Derek hates going to rescue cats from trees.
He hates rescuing most animals to be honest.
It's not that he hates animals; he actually likes most animals and has even considered getting a cat. The problem with animals though, is that they don't understand that they're getting rescued and most of the time they put up quite a fight against their rescuer. So Derek and his colleagues don't really like getting calls telling them to rescue a cat from a tree because it will end with someone getting claw marks on their arms – despite the thick coats they wear.
If it got itself up there, it can get itself down again, his colleague Erica always says. Derek agrees wholeheartedly.
In the truck towards the address they’ve been given, Erica holds up her hand in a fist and Derek copies her. It's a well-known procedure for all of them.
“Rock, paper, scissors, lizard, Spock,” they count in unison.
Derek chooses lizard, which Erica smashes with her rock. Erica then beats Danny as well and then Danny beats Derek with his lizard that bites Spock.
Stupid game, really.
Danny looks like he's sorry Derek is the one who has to retrieve the cat, but also glad that it isn't himself. Derek can relate to that feeling.
They arrive and when they climb out of the truck they are met by a (rather cute) dark-haired guy in a ridiculous orange sweater with a black bat on. Derek's opinion of the guy’s shirt is caught on by the wearer - probably because of his eyebrows, his sister Laura has told him quite a few times how judgmental they can be (it's not Derek's fault Laura does stupid shit that Derek can silently judge her for). The guy grins at Derek.
“It's Halloween, give me a break,” he says with a wink. (Ridiculously long eyelashes surrounding ridiculous almost-amber eyes.)
“I didn't say anything,” Derek defends himself.
“Not your mouth but your eyebrows did.”
See? Derek has judgmental eyebrows, but again, it's not his fault people do stupid shit Derek can judge them for – like wearing an orange, knitted sweater. No matter how good their chest might look, the sweater is still hideous.
The guy grins at him and Derek takes a moment to admire his pink, full lips.
“Is there a cat that needed help?” Erica asks, interrupting Derek in trying to count the moles that are visible on the guy’s face. Derek wonders how many there are on his body and if the guy would like Derek to follow them with his tongue. Derek thinks he would like that.
“Yup, she won't come down. Or can't, most likely. She's not used to be outdoors. Snuck out when some kids came knocking on my door.”
Erica shoves Derek back towards the truck and they get the hydraulic platform and Derek up in the air. The cat is almost at the top of the tree; Derek can only see parts of its black fur because orange leaves cover the rest of its body. When he gets closer he sees that it's not, in fact, leaves at all.
“What the fuck...?”
The cat is wearing an orange sweater, matching the one of its owner.
Surprisingly, the cat lets itself be grabbed and held in Derek's arms without too much fuss. It growls but doesn't do much else. Once back on the ground Derek hands the cat over to the owner who smiles as he kisses the cat's head.
“Thank you,” he smiles blindingly at Derek as if Derek had rescued his only child out of a burning building, not a freaking cat (in a sweater) from a tree.
“Have you considered that maybe your cat tried to run away because you force it to wear ugly holiday sweaters?”
“Shut up, she loves her holiday sweaters.
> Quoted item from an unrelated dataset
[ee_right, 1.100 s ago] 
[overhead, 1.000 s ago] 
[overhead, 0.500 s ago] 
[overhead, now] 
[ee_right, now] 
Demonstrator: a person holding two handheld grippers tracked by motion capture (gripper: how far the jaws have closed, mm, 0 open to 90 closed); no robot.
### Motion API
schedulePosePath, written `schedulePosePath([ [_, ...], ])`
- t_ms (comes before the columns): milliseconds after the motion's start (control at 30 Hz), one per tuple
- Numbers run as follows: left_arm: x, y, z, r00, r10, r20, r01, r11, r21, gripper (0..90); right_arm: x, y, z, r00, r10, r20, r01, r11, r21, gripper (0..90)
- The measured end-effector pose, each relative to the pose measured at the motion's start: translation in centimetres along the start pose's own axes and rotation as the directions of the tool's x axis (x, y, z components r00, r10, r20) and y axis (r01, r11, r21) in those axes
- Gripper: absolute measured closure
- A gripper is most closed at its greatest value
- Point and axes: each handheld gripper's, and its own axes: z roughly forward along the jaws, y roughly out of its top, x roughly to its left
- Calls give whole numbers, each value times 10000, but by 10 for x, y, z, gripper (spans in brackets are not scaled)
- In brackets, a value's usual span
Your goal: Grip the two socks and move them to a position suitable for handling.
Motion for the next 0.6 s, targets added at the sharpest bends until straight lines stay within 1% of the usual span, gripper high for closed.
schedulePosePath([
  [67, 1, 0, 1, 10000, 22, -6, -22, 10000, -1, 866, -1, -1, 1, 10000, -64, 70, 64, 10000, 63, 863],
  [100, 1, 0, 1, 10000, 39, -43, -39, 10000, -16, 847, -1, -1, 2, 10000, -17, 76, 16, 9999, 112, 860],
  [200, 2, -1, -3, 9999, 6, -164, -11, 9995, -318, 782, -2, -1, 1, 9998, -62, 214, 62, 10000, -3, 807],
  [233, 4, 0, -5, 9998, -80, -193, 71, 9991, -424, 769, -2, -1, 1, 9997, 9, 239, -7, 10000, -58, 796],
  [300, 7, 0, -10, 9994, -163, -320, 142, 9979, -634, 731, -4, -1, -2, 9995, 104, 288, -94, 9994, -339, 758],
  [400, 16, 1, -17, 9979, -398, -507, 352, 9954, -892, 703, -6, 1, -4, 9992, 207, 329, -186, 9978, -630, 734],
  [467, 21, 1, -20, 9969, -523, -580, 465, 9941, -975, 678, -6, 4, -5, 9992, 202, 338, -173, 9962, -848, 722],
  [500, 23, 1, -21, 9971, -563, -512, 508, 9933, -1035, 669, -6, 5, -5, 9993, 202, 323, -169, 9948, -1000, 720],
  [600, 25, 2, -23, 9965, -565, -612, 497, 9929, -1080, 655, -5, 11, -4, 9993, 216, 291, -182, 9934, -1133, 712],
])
You should see her Christmas sweater.”
Derek can tell that the guy isn't offended at all. Derek himself likes that someone talks back at him without missing a beat.
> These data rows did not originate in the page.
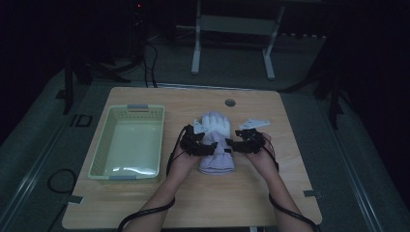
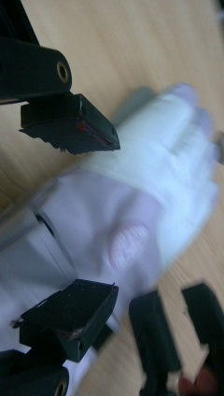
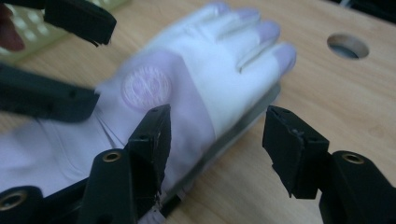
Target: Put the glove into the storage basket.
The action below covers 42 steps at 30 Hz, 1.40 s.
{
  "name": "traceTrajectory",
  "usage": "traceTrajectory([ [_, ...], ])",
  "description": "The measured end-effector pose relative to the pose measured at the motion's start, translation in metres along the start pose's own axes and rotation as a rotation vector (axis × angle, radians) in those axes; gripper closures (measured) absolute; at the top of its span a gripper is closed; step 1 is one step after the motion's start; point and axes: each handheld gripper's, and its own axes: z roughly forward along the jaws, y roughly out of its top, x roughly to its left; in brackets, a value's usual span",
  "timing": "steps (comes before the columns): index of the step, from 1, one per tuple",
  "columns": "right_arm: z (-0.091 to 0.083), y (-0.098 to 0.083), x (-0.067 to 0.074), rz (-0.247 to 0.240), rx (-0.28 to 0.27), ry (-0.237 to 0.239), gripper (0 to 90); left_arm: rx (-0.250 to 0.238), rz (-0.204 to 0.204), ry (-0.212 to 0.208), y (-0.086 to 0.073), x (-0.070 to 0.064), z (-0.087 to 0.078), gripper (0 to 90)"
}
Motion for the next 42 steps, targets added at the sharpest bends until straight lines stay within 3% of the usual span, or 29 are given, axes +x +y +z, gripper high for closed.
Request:
traceTrajectory([
  [1, 0.005, -0.005, 0.001, -0.001, 0.021, 0.006, 39.4, 0.019, -0.008, 0.02, -0.006, 0.003, 0.004, 29.6],
  [4, 0.011, -0.01, 0.002, -0.019, 0.053, -0.002, 38.3, 0.045, -0.023, 0.019, -0.012, 0.006, 0.009, 30.1],
  [5, 0.016, -0.014, 0.002, -0.018, 0.066, -0.002, 37.5, 0.052, -0.05, 0.012, -0.018, 0.008, 0.013, 29.9],
  [10, 0.026, -0.016, 0.003, -0.018, 0.106, -0.017, 31.8, 0.076, -0.088, 0.002, -0.021, 0.01, 0.018, 28.2],
  [11, 0.03, -0.015, 0.0, 0.022, 0.122, 0.006, 29.1, 0.084, -0.096, 0.002, -0.022, 0.011, 0.02, 27.1],
  [12, 0.03, -0.015, 0.0, 0.022, 0.122, 0.006, 29.1, 0.084, -0.096, 0.002, -0.022, 0.011, 0.02, 26.9],
  [13, 0.036, -0.014, -0.003, 0.081, 0.139, 0.042, 27.7, 0.096, -0.106, -0.006, -0.022, 0.014, 0.022, 26.7],
  [16, 0.042, -0.015, -0.006, 0.103, 0.16, 0.075, 28.5, 0.107, -0.115, -0.02, -0.023, 0.017, 0.024, 25.9],
  [17, 0.046, -0.016, -0.011, 0.143, 0.178, 0.125, 32.9, 0.109, -0.123, -0.03, -0.023, 0.018, 0.025, 25.4],
  [19, 0.047, -0.017, -0.013, 0.152, 0.182, 0.15, 36.4, 0.11, -0.137, -0.04, -0.024, 0.021, 0.028, 24.4],
  [21, 0.049, -0.018, -0.019, 0.187, 0.196, 0.231, 49.4, 0.122, -0.149, -0.047, -0.025, 0.025, 0.031, 17.0],
  [24, 0.049, -0.017, -0.018, 0.177, 0.194, 0.242, 51.9, 0.128, -0.157, -0.061, -0.025, 0.027, 0.033, 17.0],
  [25, 0.049, -0.016, -0.017, 0.17, 0.202, 0.251, 58.3, 0.15, -0.188, -0.106, -0.024, 0.033, 0.035, 17.0],
  [26, 0.049, -0.016, -0.016, 0.171, 0.201, 0.254, 61.1, 0.161, -0.185, -0.107, -0.022, 0.033, 0.036, 17.1],
  [28, 0.048, -0.017, -0.013, 0.152, 0.193, 0.24, 64.3, 0.187, -0.182, -0.144, -0.019, 0.034, 0.037, 20.9],
  [29, 0.048, -0.017, -0.013, 0.152, 0.193, 0.24, 64.3, 0.187, -0.182, -0.144, -0.019, 0.034, 0.037, 29.1],
  [30, 0.047, -0.017, -0.012, 0.143, 0.188, 0.225, 67.8, 0.197, -0.199, -0.231, -0.017, 0.037, 0.037, 40.4],
  [32, 0.046, -0.016, -0.009, 0.128, 0.181, 0.207, 71.5, 0.204, -0.192, -0.257, -0.015, 0.037, 0.037, 49.2],
  [34, 0.045, -0.015, -0.004, 0.091, 0.177, 0.171, 74.6, 0.214, -0.201, -0.265, -0.013, 0.036, 0.036, 55.7],
  [38, 0.041, -0.013, 0.011, 0.018, 0.165, 0.073, 79.0, 0.198, -0.176, -0.261, -0.012, 0.034, 0.033, 66.9],
  [42, 0.036, -0.018, 0.023, -0.054, 0.112, -0.001, 80.3, 0.163, -0.226, -0.29, -0.017, 0.037, 0.031, 72.3],
])
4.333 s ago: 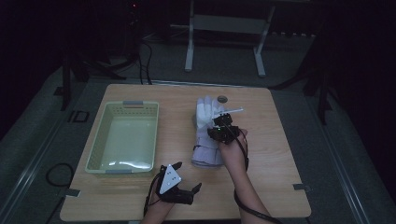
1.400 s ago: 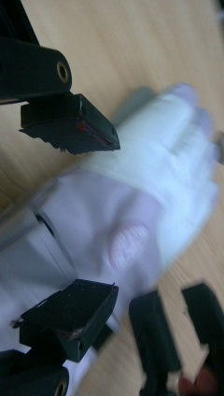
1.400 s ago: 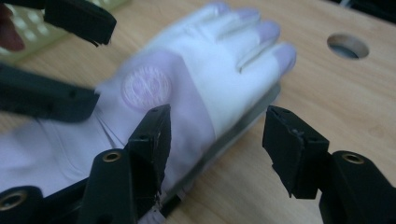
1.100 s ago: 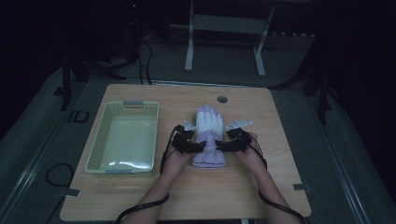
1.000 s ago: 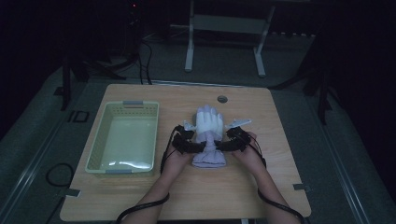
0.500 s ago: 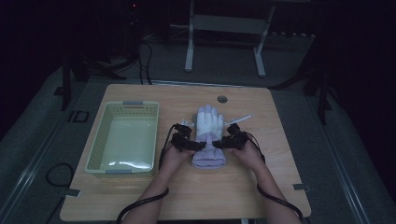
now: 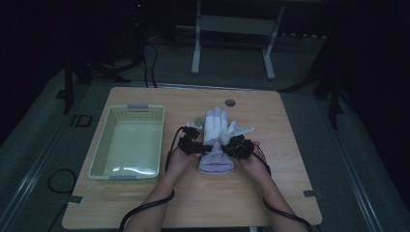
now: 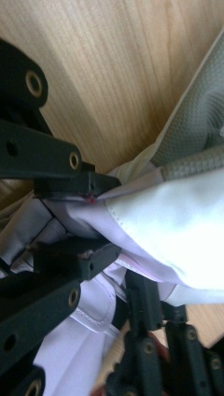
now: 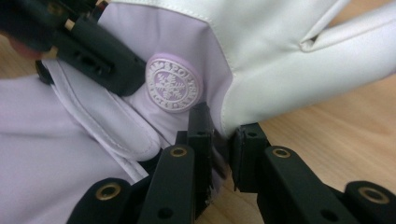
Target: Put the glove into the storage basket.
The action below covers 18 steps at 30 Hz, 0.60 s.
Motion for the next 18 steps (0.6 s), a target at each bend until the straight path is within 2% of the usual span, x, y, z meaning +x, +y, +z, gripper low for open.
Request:
traceTrajectory([
  [3, -0.003, 0.0, 0.006, -0.028, -0.008, -0.036, 81.1, -0.011, 0.002, -0.019, -0.001, 0.0, -0.002, 73.9],
  [5, -0.005, 0.001, 0.006, -0.029, -0.013, -0.038, 81.4, -0.013, 0.005, -0.028, -0.001, 0.0, -0.004, 74.9],
  [7, -0.009, 0.0, 0.005, -0.023, -0.034, -0.019, 81.6, -0.012, 0.017, -0.042, 0.0, -0.001, -0.008, 75.1],
  [9, -0.013, -0.001, 0.005, -0.034, -0.053, 0.0, 81.6, -0.003, 0.046, -0.053, 0.0, -0.005, -0.011, 76.0],
  [12, -0.018, -0.003, 0.005, -0.05, -0.069, 0.013, 81.6, 0.008, 0.056, -0.076, 0.001, -0.005, -0.016, 76.6],
  [13, -0.022, -0.003, 0.005, -0.049, -0.073, 0.028, 81.6, 0.014, 0.068, -0.1, 0.002, -0.006, -0.021, 76.6],
  [14, -0.028, -0.003, 0.008, -0.072, -0.091, 0.033, 81.6, 0.016, 0.077, -0.111, 0.002, -0.007, -0.024, 76.9],
  [16, -0.035, -0.002, 0.011, -0.08, -0.102, 0.041, 81.7, 0.027, 0.095, -0.121, 0.003, -0.009, -0.03, 76.9],
  [18, -0.04, -0.001, 0.013, -0.086, -0.106, 0.058, 81.7, 0.035, 0.117, -0.11, 0.004, -0.013, -0.034, 77.0],
])
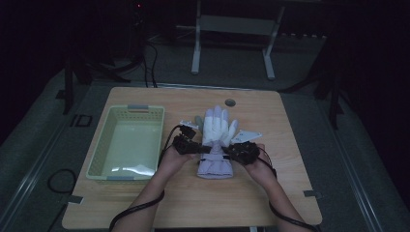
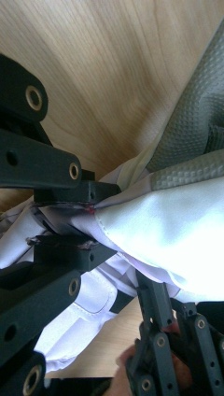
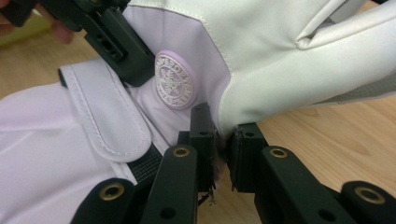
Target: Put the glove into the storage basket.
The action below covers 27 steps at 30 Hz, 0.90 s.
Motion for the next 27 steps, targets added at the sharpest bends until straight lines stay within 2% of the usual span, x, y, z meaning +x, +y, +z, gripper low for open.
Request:
traceTrajectory([
  [3, -0.005, 0.002, 0.002, -0.018, -0.011, 0.001, 81.7, 0.006, 0.002, 0.016, 0.003, -0.007, -0.005, 77.0],
  [7, -0.012, 0.006, 0.0, 0.019, -0.023, 0.018, 81.8, -0.005, 0.008, 0.029, 0.008, -0.017, -0.011, 77.1],
  [11, -0.024, 0.014, 0.001, 0.014, -0.037, -0.01, 81.8, -0.014, 0.032, 0.04, 0.019, -0.027, -0.018, 77.1],
  [19, -0.049, 0.034, 0.001, 0.023, -0.089, -0.02, 81.8, -0.026, 0.083, 0.054, 0.039, -0.044, -0.043, 77.1],
  [27, -0.059, 0.056, 0.009, 0.015, -0.123, -0.023, 81.7, -0.015, 0.107, 0.075, 0.051, -0.052, -0.07, 77.0],
])
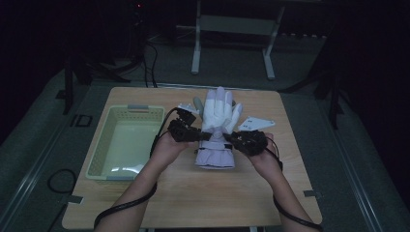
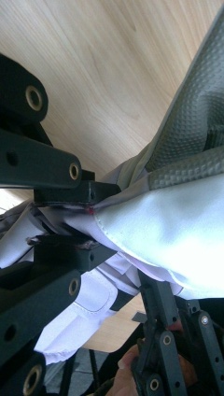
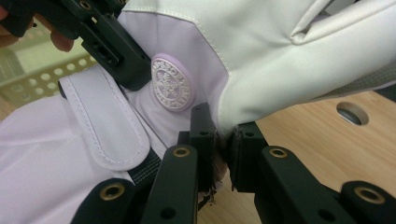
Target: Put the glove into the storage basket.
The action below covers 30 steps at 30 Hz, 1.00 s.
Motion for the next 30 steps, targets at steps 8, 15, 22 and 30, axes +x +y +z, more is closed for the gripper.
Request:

There's a bit of awkward silence during which Derek stares at the guy who stares back while patting the now purring cat absentmindedly.
“You wanna come in for some coffee? I make a mean pumpkin spice latte,” the guy finally offers.
Derek’s just about to accept when the sound of Erica clearing her throat startle them both.
“Uh, I've gotta get back to work.”
The guy looks dejected so Derek hurriedly adds, “I'd love to taste that latte of yours some other time though. And see your cat's other clothes.”
The smile he receives this time is even more blinding.
“Great, call me. I’m Stiles, by the way.”
Boyd honks the truck and the cat climbs over the guy's shoulder and makes a beeline for the opened door to the guy's house.
“I've gotta... See you.”
Stiles leaves and Erica shoves Derek’s shoulder so hard that he almost falls to the ground. It’s not his fault Stiles’ ass is practically illegal.
Erica cackles all the way back to the station.
Derek finds out that Stiles’ Christmas sweater is equally ridiculous and ugly. So is Moonfang's. The most ridiculous sweater is the one Stiles forces Derek to wear.
The worst thing is that when Stiles face lights up and he laughs until he cries, Derek feels his heart swell and he doesn't even mind wearing the sweater or the antlers.